Gurugram: Hindutva group members booked for chanting hateful slogans at Udaipur killing protest
Organisers of the rally attended by Bajrang Dal and Vishva Hindu Parishad activists have been named in the FIR for shouting provocative slogans about Muslims.
The Gurugram Police in Haryana have registered a first information report after members of Hindutva bodies chanted hateful slogans about Muslims at a rally held on June 29 to protest against the killing of a tailor in Udaipur.
Organisers of the rally attended by members of the Bajrang Dal and Vishva Hindu Parishad have been booked in the case, according to The Indian Express.
Kanhaiya Lal, a tailor in Udaipur, was murdered on Tuesday and his killing was filmed by the assailants. He was killed for having shared a social media post in support of suspended Bharatiya Janata Party spokesperson Nupur Sharma. She had made disparaging remarks about Prophet Muhammad during a debate on Times Now television channel last month.
The two killers, who identified themselves as Mohammed Riyaz Attari and Ghouse Mohammed, have been arrested.
Also read: Who were the two men behind the murder of a tailor in Udaipur?
On Wednesday, about 80 Hindutva supremacists assembled at Nehru Park of Gurugram and marched till the city’s Harish Bakery chowk to protest the killing. They burnt an effigy of “Islamic jihad terrorism”.
In videos from the rally, the protestors are seen chanting slogans in Hindi, saying “Shoot the traitors”, and “Muslims will chant the name of [Hindu deity] Ram, when they are hacked to death”. The Hindutva group members also shouted derogatory slogans about Prophet Muhammad.

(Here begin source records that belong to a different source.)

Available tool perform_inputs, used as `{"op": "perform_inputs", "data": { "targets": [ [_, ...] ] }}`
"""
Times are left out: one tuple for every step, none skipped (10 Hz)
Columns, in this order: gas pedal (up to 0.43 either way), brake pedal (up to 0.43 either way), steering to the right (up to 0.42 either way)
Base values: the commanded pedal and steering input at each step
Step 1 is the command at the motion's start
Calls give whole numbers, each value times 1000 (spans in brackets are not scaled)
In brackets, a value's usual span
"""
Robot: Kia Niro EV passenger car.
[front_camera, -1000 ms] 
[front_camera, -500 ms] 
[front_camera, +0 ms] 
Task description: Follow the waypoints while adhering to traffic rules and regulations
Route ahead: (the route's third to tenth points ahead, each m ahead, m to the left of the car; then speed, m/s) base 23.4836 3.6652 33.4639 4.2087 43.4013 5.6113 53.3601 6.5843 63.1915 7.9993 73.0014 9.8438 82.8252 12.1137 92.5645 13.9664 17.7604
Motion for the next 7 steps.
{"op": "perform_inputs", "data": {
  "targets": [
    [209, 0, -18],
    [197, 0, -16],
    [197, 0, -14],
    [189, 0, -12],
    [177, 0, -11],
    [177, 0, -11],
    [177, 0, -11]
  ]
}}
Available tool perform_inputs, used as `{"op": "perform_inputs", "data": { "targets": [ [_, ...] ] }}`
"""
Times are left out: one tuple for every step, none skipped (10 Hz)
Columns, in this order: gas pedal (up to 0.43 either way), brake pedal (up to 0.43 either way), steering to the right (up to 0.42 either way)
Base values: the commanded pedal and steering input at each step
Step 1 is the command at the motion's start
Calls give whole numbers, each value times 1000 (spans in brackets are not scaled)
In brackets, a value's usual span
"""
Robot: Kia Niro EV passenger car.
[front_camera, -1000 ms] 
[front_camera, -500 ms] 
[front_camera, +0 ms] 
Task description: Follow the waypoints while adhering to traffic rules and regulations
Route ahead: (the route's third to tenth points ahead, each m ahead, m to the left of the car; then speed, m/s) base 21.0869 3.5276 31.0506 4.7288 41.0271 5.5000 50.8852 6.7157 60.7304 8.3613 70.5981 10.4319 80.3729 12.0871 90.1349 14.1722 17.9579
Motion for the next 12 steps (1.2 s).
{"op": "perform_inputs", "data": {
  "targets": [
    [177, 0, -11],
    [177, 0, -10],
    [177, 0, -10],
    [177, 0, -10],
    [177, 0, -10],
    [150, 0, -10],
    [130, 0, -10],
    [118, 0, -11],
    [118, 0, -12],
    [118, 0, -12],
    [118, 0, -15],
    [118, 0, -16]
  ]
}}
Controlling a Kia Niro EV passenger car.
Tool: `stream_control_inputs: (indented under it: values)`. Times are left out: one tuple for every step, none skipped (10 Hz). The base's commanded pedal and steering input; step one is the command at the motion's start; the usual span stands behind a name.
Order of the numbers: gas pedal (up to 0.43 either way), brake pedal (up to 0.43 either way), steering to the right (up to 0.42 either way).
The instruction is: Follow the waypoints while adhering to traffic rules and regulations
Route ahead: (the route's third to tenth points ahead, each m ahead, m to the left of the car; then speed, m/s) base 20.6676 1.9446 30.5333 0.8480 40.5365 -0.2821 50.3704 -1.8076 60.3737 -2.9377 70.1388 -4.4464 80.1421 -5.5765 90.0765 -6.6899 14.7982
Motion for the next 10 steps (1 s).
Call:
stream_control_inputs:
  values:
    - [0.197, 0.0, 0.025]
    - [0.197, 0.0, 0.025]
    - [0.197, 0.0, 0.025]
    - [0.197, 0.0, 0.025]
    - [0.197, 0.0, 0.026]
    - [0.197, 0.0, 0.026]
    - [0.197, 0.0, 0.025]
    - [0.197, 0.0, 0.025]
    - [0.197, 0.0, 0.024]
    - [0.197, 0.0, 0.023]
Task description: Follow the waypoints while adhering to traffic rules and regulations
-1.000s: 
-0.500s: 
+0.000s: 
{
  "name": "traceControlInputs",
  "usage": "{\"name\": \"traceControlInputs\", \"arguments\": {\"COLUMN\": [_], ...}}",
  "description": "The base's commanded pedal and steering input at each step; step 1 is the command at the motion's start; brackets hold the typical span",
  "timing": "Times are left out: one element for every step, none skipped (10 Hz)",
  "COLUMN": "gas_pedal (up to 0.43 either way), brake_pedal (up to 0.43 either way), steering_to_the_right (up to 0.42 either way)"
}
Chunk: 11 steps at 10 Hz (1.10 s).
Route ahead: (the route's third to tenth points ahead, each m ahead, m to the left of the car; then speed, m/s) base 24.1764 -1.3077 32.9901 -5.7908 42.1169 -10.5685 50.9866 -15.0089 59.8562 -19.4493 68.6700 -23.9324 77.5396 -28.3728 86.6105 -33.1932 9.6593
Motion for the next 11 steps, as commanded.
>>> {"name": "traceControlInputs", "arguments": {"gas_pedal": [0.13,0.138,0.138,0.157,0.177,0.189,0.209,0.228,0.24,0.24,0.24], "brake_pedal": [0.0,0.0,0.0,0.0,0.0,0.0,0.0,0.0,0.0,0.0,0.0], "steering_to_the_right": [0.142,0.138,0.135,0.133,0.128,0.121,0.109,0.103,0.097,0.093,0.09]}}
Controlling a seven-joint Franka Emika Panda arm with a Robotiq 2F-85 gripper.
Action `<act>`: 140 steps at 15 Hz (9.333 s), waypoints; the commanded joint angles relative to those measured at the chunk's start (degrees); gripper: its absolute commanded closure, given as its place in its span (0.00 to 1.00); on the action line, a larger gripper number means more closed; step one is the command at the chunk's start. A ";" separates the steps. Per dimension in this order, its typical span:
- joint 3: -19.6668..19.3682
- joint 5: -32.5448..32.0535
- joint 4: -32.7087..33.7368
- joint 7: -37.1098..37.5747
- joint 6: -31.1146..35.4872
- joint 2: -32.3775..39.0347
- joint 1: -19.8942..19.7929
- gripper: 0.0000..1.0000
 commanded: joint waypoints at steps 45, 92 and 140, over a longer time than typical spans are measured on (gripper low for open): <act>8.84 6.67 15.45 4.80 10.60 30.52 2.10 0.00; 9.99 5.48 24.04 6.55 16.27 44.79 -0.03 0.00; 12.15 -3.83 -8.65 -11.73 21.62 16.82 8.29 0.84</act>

Gurugram Police took suo motu cognisance of the incident and registered the case, the force’s spokesperson Subhash Boken said, according to The Indian Express. On conditions of anonymity, a police official told the newspaper that the Bajrang Dal and Vishva Hindu Parishad were given permission to hold the rally subject to maintenance of law and order.
The organisers of the rally have been charged under Sections 153A (promotion enmity between different communities), 295A (deliberately outraging religious feelings), 116 (abetment of offence), 34 (common intention) and 504 (intentional insult with intent to provoke breach of peace) of the Indian Penal Code.